Although we may have different beliefs, there are some commonalities to our approach to the spiritual life. Unitarian theologian James Luther Adams called these ideas “Principles for a Free Faith” and we commonly refer to them as the five smooth stones of liberal religion:
- “Religious liberalism depends on the principle that ‘revelation’ is continuous.” Our religious tradition is a living tradition because we are always learning new truths.
- “All relations between persons ought ideally to rest on mutual, free consent and not on coercion.” We freely choose to enter into relationship with one another.

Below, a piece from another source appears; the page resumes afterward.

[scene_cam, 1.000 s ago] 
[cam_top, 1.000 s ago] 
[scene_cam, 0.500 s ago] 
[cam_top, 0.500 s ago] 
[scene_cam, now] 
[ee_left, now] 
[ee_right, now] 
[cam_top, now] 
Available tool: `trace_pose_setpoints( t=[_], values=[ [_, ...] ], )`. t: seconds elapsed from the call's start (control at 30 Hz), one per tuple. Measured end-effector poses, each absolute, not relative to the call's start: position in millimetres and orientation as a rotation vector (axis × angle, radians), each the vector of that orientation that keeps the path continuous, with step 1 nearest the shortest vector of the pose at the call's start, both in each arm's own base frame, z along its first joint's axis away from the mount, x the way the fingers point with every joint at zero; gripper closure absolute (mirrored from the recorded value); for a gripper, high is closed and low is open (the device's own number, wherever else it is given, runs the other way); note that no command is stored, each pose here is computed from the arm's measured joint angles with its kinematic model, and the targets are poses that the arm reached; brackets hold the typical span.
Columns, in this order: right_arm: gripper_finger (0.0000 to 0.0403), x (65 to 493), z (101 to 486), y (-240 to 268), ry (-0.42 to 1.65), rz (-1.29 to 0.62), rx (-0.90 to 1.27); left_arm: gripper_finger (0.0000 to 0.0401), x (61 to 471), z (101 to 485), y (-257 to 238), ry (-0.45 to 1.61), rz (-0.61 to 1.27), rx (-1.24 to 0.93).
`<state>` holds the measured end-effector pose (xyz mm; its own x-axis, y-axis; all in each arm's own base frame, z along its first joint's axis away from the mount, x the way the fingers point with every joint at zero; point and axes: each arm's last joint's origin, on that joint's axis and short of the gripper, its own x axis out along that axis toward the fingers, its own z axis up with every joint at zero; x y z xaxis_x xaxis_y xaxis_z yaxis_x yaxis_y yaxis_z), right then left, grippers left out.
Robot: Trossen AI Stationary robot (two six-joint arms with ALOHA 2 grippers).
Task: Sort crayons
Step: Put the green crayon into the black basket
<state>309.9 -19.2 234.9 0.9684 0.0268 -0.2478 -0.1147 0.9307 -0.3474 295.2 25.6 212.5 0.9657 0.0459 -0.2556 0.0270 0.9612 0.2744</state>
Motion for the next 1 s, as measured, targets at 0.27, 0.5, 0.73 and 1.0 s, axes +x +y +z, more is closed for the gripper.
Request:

- “Religious liberalism affirms the moral obligation to direct one’s effort toward the establishment of a just and loving community. It is this which makes the role of the prophet central and indispensable in liberalism.” Justice.
- “… [W]e deny the immaculate conception of virtue and affirm the necessity of social incarnation.” Agency: Good things don’t just happen, people make them happen.
- “[L]iberalism holds that the resources (divine and human) that are available for the achievement of meaningful change justify an attitude of ultimate optimism.”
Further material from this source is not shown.